Exercise: Wherever the line with "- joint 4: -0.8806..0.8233" sits in the listing below, transcribe from it up to and including the line with "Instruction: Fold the", exactly, and leave the remaining lines out.

Data:
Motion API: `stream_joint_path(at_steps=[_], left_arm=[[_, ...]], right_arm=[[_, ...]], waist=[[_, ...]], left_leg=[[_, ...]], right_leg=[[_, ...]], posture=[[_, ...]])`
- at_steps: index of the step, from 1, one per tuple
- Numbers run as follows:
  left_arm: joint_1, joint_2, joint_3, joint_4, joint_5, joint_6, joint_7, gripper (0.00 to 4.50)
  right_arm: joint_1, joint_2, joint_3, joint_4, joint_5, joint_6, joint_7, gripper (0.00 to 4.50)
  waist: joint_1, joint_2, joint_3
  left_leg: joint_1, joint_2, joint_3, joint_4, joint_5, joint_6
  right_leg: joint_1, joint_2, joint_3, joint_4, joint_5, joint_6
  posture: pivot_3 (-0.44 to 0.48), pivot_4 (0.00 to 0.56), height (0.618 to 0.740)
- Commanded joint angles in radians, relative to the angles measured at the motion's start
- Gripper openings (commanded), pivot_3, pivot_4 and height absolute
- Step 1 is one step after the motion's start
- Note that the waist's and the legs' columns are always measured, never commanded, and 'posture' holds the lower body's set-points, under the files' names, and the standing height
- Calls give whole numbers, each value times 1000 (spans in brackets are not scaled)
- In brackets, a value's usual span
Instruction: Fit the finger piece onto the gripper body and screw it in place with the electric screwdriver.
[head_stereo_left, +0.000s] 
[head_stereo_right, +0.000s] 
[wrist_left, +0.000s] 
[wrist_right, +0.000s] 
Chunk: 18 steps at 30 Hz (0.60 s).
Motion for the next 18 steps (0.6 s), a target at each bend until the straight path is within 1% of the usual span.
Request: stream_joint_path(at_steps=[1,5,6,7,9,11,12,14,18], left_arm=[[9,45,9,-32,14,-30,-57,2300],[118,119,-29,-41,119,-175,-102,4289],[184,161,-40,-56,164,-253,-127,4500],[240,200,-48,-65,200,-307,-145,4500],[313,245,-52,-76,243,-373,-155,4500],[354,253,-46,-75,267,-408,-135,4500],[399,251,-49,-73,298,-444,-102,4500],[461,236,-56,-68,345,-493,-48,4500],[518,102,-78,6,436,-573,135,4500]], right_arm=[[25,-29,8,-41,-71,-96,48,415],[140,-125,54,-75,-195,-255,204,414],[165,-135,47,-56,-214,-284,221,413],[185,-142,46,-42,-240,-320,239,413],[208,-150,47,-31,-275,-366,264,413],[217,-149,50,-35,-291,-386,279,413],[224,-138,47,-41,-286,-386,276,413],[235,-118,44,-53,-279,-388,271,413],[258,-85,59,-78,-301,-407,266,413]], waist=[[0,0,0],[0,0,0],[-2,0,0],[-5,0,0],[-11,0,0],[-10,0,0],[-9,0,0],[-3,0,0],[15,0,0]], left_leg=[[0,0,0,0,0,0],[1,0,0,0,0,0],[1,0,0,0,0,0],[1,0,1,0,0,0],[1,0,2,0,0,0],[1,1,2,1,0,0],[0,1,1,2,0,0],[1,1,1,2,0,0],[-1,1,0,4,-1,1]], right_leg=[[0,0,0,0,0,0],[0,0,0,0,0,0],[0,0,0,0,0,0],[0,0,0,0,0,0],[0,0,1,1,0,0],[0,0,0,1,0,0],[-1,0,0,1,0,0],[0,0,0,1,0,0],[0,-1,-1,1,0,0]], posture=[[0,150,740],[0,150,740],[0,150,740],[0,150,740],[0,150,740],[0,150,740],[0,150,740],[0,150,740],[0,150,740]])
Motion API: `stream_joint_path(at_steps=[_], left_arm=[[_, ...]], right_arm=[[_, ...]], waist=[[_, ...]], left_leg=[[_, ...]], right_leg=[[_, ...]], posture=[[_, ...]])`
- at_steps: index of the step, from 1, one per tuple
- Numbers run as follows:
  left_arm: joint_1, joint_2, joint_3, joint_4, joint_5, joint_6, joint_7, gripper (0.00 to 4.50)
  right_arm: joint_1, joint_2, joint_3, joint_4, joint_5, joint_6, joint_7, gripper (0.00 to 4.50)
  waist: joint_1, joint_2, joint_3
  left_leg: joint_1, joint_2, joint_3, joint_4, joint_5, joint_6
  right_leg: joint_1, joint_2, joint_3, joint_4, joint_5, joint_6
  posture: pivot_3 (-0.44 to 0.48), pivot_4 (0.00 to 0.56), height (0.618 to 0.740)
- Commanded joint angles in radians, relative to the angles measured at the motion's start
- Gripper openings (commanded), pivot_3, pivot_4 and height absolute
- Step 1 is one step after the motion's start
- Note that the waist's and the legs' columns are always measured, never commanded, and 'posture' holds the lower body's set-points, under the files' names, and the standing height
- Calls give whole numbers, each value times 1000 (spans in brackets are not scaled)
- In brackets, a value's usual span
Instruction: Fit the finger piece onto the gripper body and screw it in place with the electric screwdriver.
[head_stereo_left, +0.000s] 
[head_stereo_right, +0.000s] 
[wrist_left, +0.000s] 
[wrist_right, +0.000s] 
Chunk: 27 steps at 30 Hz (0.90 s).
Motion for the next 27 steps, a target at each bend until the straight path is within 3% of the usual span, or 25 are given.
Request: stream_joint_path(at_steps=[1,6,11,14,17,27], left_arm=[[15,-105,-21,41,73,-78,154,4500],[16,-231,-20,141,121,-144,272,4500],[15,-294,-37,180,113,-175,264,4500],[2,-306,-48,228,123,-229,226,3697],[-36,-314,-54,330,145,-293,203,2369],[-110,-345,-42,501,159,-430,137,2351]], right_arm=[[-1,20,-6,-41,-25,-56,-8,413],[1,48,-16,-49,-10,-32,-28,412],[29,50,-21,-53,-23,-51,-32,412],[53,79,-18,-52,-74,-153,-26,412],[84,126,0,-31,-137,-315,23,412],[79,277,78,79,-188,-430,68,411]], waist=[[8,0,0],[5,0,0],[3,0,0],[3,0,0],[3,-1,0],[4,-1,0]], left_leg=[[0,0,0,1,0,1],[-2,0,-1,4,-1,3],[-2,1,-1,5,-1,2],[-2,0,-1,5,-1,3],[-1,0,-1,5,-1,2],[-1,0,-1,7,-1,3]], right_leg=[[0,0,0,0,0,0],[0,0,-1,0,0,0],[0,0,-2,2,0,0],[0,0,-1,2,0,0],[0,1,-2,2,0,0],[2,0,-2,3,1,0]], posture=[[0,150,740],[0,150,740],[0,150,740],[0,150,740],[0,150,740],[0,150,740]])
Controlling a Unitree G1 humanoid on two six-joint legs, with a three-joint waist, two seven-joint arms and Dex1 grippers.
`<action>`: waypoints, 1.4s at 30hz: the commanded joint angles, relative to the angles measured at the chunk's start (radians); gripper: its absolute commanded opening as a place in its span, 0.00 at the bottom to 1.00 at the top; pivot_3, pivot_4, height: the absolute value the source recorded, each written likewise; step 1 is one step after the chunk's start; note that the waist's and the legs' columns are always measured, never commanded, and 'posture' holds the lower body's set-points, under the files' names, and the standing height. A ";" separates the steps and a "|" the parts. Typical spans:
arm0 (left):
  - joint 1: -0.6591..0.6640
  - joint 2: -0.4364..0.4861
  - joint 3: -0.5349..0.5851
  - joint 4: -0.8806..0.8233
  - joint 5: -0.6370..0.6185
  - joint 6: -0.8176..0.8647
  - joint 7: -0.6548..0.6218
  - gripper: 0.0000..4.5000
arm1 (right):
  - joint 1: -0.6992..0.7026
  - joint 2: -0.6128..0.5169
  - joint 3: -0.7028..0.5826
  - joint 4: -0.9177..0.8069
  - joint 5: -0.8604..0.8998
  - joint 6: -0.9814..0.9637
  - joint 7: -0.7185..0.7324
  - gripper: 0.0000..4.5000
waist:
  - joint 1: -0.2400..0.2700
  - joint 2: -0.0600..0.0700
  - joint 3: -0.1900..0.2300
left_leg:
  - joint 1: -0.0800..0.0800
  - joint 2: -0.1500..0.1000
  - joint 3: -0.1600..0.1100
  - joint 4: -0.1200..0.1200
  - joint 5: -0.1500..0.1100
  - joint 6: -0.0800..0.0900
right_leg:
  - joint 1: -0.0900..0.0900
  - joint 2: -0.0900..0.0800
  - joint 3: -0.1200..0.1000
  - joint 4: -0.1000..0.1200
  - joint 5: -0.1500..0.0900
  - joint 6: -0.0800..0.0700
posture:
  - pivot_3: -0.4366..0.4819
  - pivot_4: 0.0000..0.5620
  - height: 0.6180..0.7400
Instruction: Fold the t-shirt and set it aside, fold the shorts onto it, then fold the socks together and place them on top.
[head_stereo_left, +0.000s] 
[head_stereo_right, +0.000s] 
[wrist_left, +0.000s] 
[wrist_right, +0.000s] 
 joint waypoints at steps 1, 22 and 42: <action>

Response below:
  - joint 4: -0.8806..0.8233
  - joint 5: -0.6370..0.6185
  - joint 6: -0.8176..0.8647
  - joint 7: -0.6548..0.6218
  - gripper: 0.0000..4.5000
arm1 (right):
  - joint 1: -0.6992..0.7026
  - joint 2: -0.6128..0.5169
  - joint 3: -0.7028..0.5826
  - joint 4: -0.9177..0.8069
  - joint 5: -0.8604..0.8998
  - joint 6: -0.9814..0.9637
  - joint 7: -0.7185..0.7324
  - gripper: 0.0000..4.5000
waist:
  - joint 1: -0.2400..0.2700
  - joint 2: -0.0600..0.0700
  - joint 3: -0.1900..0.2300
left_leg:
  - joint 1: -0.0800..0.0800
  - joint 2: -0.1500..0.1000
  - joint 3: -0.1600..0.1100
  - joint 4: -0.1200..0.1200
  - joint 5: -0.1500..0.1100
  - joint 6: -0.0800..0.0900
right_leg:
  - joint 1: -0.0900..0.0900
  - joint 2: -0.0900..0.0800
  - joint 3: -0.1200..0.1000
  - joint 4: -0.1000..0.1200
  - joint 5: -0.1500..0.0900
  - joint 6: -0.0800..0.0700
posture:
  - pivot_3: -0.4366..0.4819
  - pivot_4: 0.0000..0.5620
  - height: 0.6180..0.7400
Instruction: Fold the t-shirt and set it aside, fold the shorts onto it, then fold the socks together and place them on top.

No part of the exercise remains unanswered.